Lecture des livres dont vous êtes le héros
13 Septembre 2014
Holmes vous lance un regard pénétrant, il se substitue à vous et entreprend d'expliquer le vol.
- Colonel, c'est votre nièce Ellen qui a dérobé l'aigle. (Le colonel se dresse d'un bond, indigné, et Holmes lève la main pour lui imposer silence.) J'ai découvert une série d'indices, monsieur. Attendez de les connaître pour protester. Le voleur a laissé des traces de boue grisâtre sur l'échelle de la bibliothèque : votre nièce avait traversé une plaque de boue de la même couleur. Elle possédait les clefs nécessaires pour ouvrir les cadenas, et elle est la seule à avoir eu la possibilité de commettre le vol : ni M. Snead ni M. Foxx n'ont eu le temps de voler l'oiseau en gagnant leurs chambres. Mes investigations m'ont appris que le voleur n'était probablement pas très vigoureux, ce qui cadre avec le physique de cette demoiselle. De plus, le voleur connaissait visiblement très bien la maison, ce qui la désigne également. Et enfin, elle a eu l'occasion de commettre le forfait: Mlle Dunlop est restée seule pendant quelques minutes après avoir préparé la chambre de Mortimer et avant qu'on ne le ramène au manoir.
- Mais elle n'avait aucune raison de voler le trophée ! tempête le colonel écarlate de fureur. Et même si elle avait décidé de le vendre, elle ne saurait pas comment s'y prendre.
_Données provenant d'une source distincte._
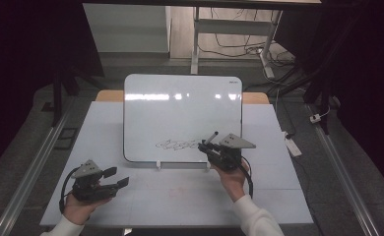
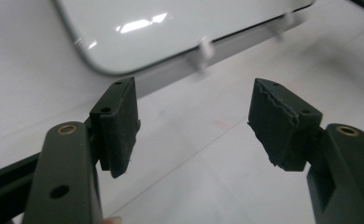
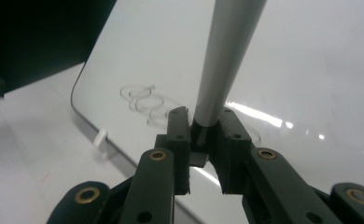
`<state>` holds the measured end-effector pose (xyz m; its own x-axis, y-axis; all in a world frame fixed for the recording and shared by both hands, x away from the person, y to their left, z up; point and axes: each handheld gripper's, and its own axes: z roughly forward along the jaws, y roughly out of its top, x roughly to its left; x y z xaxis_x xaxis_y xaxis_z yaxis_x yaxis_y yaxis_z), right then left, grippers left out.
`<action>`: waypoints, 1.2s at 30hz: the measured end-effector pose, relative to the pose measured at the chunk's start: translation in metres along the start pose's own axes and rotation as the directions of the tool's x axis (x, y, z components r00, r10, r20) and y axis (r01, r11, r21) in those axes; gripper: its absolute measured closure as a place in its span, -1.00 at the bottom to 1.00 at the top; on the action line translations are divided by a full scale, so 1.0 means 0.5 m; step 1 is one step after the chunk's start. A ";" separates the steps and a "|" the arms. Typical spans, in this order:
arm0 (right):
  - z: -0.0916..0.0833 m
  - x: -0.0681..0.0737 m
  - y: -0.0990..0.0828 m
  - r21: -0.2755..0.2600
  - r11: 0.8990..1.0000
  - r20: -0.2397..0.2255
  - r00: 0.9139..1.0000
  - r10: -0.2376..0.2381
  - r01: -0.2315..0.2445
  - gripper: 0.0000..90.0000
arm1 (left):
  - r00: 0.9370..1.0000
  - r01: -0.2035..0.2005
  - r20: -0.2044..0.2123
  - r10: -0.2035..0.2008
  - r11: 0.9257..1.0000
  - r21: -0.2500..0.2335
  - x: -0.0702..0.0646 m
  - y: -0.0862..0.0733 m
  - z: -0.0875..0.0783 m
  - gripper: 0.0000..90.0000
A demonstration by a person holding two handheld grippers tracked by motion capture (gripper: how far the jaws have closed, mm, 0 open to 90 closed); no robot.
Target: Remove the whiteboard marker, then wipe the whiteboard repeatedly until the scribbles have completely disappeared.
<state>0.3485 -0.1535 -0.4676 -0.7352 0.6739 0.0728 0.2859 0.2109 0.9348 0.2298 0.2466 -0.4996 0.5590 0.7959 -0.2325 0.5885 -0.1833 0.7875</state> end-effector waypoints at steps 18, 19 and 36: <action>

- «Voler» n'est peut-être pas le mot juste, répond doucement Holmes. «Cacher» conviendrait probablement mieux, comme le démontre l'endroit où elle l'avait dissimulé. Affligée à l'idée que les fiançailles de son amie allaient être rompues à cause de ce coup de feu, elle s'est dit que si l'aigle disparaissait, tout le monde serait obligé de rester au manoir jusqu'à ce que le mystère soit éclairci. Je suis étonné que Watson n'ait pas deviné cela tout de suite: il connaît mieux que moi le romantisme du caractère féminin.
Watson rougit un peu, mais il ne proteste pas.